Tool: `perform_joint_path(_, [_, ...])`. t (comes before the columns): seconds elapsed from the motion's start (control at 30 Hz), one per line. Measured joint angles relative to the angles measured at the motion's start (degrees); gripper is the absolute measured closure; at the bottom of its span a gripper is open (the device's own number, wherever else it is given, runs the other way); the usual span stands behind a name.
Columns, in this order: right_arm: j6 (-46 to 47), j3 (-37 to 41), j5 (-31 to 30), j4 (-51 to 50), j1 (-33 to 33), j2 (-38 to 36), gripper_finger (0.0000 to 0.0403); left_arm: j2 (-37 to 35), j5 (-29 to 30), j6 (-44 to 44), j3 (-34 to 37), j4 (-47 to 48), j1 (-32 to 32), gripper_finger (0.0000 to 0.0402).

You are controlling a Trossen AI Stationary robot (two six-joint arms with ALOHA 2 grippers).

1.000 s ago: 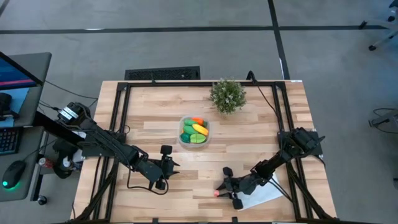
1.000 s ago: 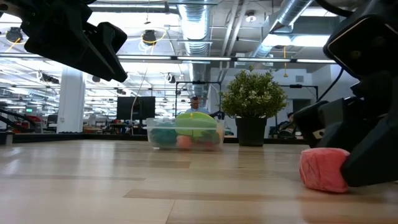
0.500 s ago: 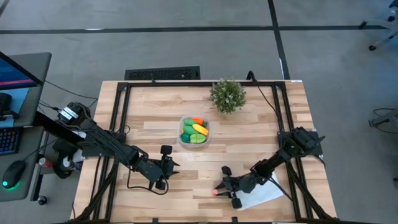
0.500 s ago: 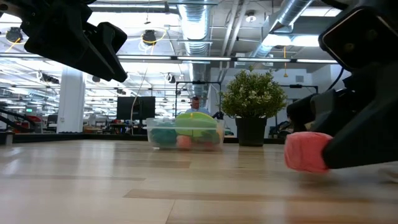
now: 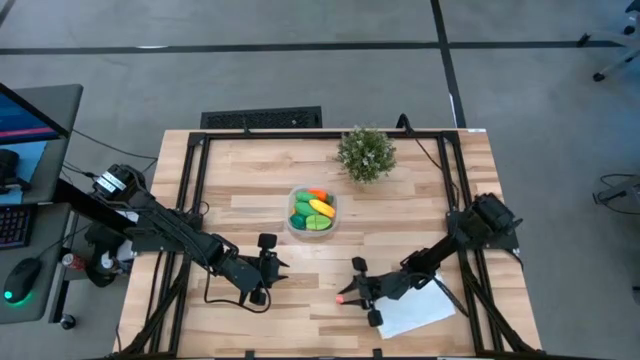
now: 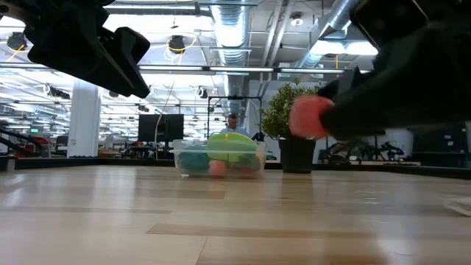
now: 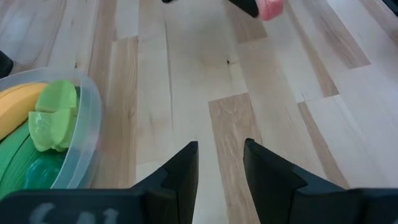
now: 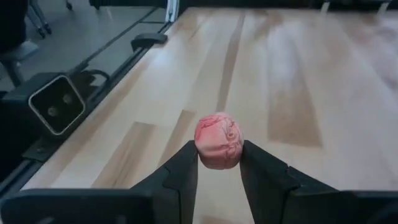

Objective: Pick and placing Produce into tupperware
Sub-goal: Put the pink peach into the transparent container

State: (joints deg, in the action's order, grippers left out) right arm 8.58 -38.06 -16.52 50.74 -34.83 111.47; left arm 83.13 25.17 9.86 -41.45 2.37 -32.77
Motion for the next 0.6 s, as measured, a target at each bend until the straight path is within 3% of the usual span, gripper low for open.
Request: perform_joint_path(0.6, [-7.7, 0.0, 0.0, -15.9, 13.1, -12.8, 0.0296, 0.0, -3.9, 0.5, 0.0, 0.2, 0.0, 0.0284])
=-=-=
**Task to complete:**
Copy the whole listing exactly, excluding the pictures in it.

**Solution to this problem:**
Tool: `perform_joint_path(_, [_, ...])`. t (comes before the columns): seconds elapsed from the motion's start (control at 30 Hz), one per line. Measured joint angles relative to the angles measured at the motion's start (degrees); gripper is the absolute measured closure; at the bottom of its span a gripper is open (the device's own number, wherever else it is given, runs the other way); the usual span stands behind a name.
Columns, in this order: right_arm: j6 (-46 to 47), j3 (-37 to 41), j5 (-31 to 30), j4 (-51 to 50), j1 (-33 to 33), j2 (-38 to 36), gripper_finger (0.0000 to 0.0403); left_arm: j2 (-37 to 35), j5 (-29 to 30), j6 (-44 to 44), j3 (-34 to 37), j4 (-47 to 48), j1 (-32 to 32), gripper_finger (0.0000 to 0.0402).

You are controlling a Trossen AI Stationary robot (two six-joint arms with ALOHA 2 grippers).

1.000 s ago: 
1.000 s ago: 
0.500 s ago: 
0.500 s ago: 
now: 
now: 
now: 
now: 

Objective: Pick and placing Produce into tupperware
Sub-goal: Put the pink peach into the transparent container

State: (joints deg, in the action's order, grippers left out) right arm 8.58 -38.06 -16.52 50.74 -34.83 111.47; left arm 83.13 25.17 9.86 -41.45 2.37 -32.77
Motion for the next 0.6 s, as measured, a target at each bend until the straight path is within 3% of the usual span, gripper low for open.
Request: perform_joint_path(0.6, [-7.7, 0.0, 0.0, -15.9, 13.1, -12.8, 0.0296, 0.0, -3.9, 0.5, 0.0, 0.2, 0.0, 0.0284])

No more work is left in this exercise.